Summary: How do we find the approval of God? How do we come into a right relationship with God? How can we enter the favor and fellowship of God? The passage before us answers these questions, plainly and unequivocally
Some time ago The Wisconsin State Journal surveyed Vice Presidents and Personnel Directors of the nation’s largest corporations for their most unusual experiences interviewing prospective employees. Their stories included the following:
• A job applicant who challenged the interviewer to arm wrestle with him.
• A job candidate who said he had never finished high school because he had been kidnapped and kept in a closet in Mexico.
• A balding candidate who excused himself, then returned wearing a full hairpiece.
• A candidate who wore earphones to the interview and, when asked to remove them, explained that she could listen to the interviewer and the music at the same time.
• A candidate who said she didn’t have time for lunch, then started to eat a hamburger and fries in the interviewer’s office.
• An applicant who interrupted the questioning to phone her therapist for advice.
• A candidate who dozed off during the interview.
• A candidate who muttered, “Would it be a problem if I’m angry most of the time?”
These people sound pretty incompetent, don’t they? Yet it is not a stretch to say this is the same sort of incompetence we all bring to God when we want to find favor with God.
Today I would like to continue our series in Paul’s letter to the Galatians. In the section we are going to study today, we shall see how we gain favor with God. Let us read Galatians 3:10-14:
"10 All who rely on observing the law are under a curse, for it is written: “Cursed is everyone who does not continue to do everything written in the Book of the Law.” 11 Clearly no one is justified before God by the law, because, “The righteous will live by faith.” 12 The law is not based on faith; on the contrary, “The man who does these things will live by them.” 13 Christ redeemed us from the curse of the law by becoming a curse for us, for it is written: “Cursed is everyone who is hung on a tree.” 14 He redeemed us in order that the blessing given to Abraham might come to the Gentiles through Christ Jesus, so that by faith we might receive the promise of the Spirit." (Galatians 3:10-14)

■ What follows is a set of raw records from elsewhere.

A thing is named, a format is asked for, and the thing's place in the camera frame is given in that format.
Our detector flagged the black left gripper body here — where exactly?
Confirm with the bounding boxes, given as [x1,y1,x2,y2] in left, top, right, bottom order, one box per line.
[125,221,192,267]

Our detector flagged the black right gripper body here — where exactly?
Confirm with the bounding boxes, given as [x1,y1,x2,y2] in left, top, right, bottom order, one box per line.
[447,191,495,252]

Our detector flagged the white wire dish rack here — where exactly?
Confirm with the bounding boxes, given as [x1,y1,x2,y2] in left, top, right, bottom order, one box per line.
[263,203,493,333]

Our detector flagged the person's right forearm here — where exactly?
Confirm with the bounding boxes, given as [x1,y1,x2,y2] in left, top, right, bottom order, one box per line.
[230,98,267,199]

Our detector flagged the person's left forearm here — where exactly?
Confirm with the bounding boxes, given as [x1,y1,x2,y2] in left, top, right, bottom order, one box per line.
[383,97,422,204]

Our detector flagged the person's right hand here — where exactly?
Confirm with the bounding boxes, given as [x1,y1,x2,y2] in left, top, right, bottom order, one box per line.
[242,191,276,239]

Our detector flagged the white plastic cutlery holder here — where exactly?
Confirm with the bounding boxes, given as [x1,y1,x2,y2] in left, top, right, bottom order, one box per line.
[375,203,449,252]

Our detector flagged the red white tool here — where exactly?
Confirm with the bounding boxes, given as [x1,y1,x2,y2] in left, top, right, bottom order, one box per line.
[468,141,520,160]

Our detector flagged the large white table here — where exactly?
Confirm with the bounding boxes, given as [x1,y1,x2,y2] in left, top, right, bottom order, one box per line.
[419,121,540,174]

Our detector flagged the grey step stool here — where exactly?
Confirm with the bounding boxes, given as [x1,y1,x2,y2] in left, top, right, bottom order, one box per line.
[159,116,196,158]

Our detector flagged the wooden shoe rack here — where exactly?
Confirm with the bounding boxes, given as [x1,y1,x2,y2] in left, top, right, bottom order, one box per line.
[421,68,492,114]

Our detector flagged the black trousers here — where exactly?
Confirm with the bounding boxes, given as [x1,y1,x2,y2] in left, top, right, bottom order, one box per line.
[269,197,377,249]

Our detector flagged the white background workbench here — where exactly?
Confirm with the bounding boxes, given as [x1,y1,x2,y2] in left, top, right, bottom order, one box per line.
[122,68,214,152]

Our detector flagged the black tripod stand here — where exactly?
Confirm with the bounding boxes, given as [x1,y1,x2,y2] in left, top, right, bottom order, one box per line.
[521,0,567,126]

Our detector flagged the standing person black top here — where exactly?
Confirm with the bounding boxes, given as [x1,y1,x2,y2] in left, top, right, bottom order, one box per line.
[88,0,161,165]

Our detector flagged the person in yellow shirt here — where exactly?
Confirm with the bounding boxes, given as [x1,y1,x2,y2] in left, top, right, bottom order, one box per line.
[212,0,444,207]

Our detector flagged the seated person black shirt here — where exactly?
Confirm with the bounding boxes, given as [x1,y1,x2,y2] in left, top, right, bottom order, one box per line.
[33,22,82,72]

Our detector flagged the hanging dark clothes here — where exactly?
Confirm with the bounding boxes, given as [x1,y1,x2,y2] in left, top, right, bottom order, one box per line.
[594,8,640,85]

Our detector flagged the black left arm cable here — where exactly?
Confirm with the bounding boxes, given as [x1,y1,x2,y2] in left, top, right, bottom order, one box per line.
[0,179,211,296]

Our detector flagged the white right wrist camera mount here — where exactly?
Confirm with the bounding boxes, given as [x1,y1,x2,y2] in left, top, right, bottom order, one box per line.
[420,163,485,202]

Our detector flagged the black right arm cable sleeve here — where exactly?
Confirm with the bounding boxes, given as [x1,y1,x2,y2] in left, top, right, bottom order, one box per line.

Have you ever noticed how hard we work at trying to get another person’s approval?
People have an instinctive desire to have another person’s approval. We long to have the approval of our neighbors and friends. A child desires the approval of her parents. An employee works hard for his employer’s approval. All of us seek the approval of others even though we may not be self-conscious about our actions.
In similar fashion, people have an instinctive desire for the approval of God. People may not know his name (his name is Yahweh), but all over the world people are seeking the approval of the Divine. That is why every single people group on the face of the earth is religious in some way. Every person is either consciously or unconsciously seeking the approval of Yahweh, even though, paradoxically, the Bible tells us that we are by nature in revolt against him (cf. Romans 3:10-18).
The crucial question that every single religion in the world is attempting to answer is this one: How do we find the approval of God? Or, how do we come into a right relationship with God? The passage of Scripture before us, although it may be difficult in both concept and vocabulary, answers that crucial question.
Before we answer the question from the passage of Scripture, I want you to notice the description of a person who has found the approval of God. A person who has found the approval of God is described in two ways.
First, he is justified before God (3:11a). To be justified before God is the exact opposite of being condemned by him. As John Stott says, “It is to be declared righteous, to be accepted, to stand in his favor and under his smile.” A person who is justified before God has found favor with God.
Second, a person who has found the approval of God is described in this way: He will live (3:11b). The life referred to here is not physical and biological, but spiritual and eternal. It is not the life of this age, but the life of the age to come. The simplest and clearest definition of eternal life comes from Jesus himself: “Now this is eternal life: that they may know you, the only true God, and Jesus Christ, whom you have sent” (John 17:3). A person who will live, who has eternal life, has found fellowship with God.
So, “justification” means to be in favor with God. “Eternal life” means to be in fellowship with God. The two are inseparably related. We cannot be in fellowship with God until we are in favor with him. And once we are in favor with him, fellowship is granted to us too.